DATA BLOCK Start Marker
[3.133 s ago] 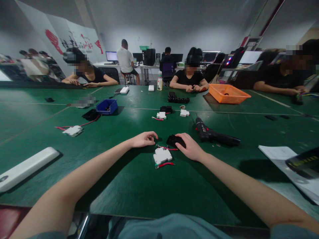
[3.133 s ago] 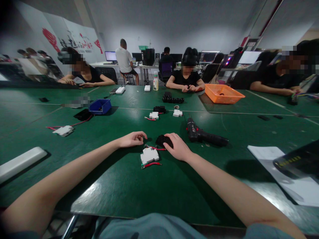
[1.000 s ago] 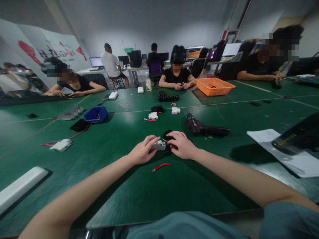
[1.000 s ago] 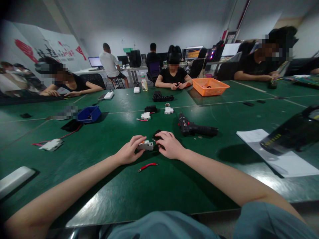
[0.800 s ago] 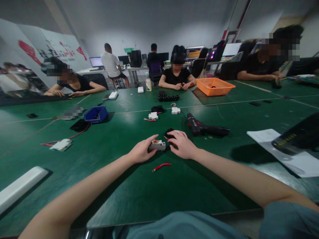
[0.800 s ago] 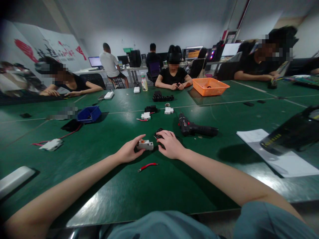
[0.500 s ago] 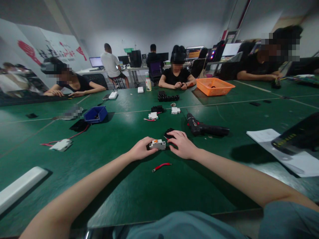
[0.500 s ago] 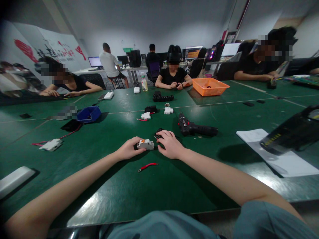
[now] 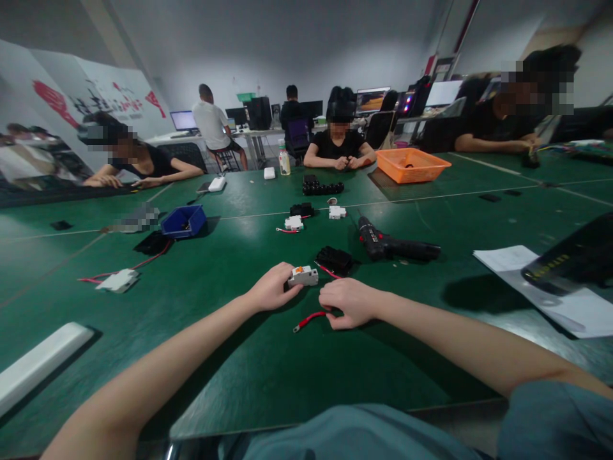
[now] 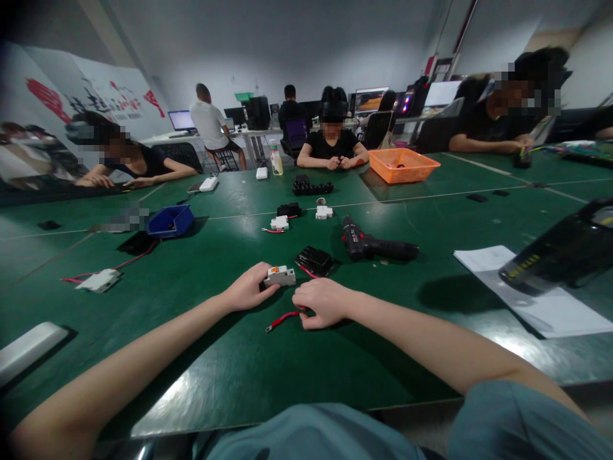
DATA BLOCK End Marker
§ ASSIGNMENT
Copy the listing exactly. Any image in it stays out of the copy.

§ WRITTEN RESPONSE
[3.133 s ago] 
[3.133 s ago] 
[1.000 s ago] 
[1.000 s ago] 
[0.800 s ago] 
[0.800 s ago] 
[0.500 s ago] 
[0.500 s ago] 
[now] 
[now] 

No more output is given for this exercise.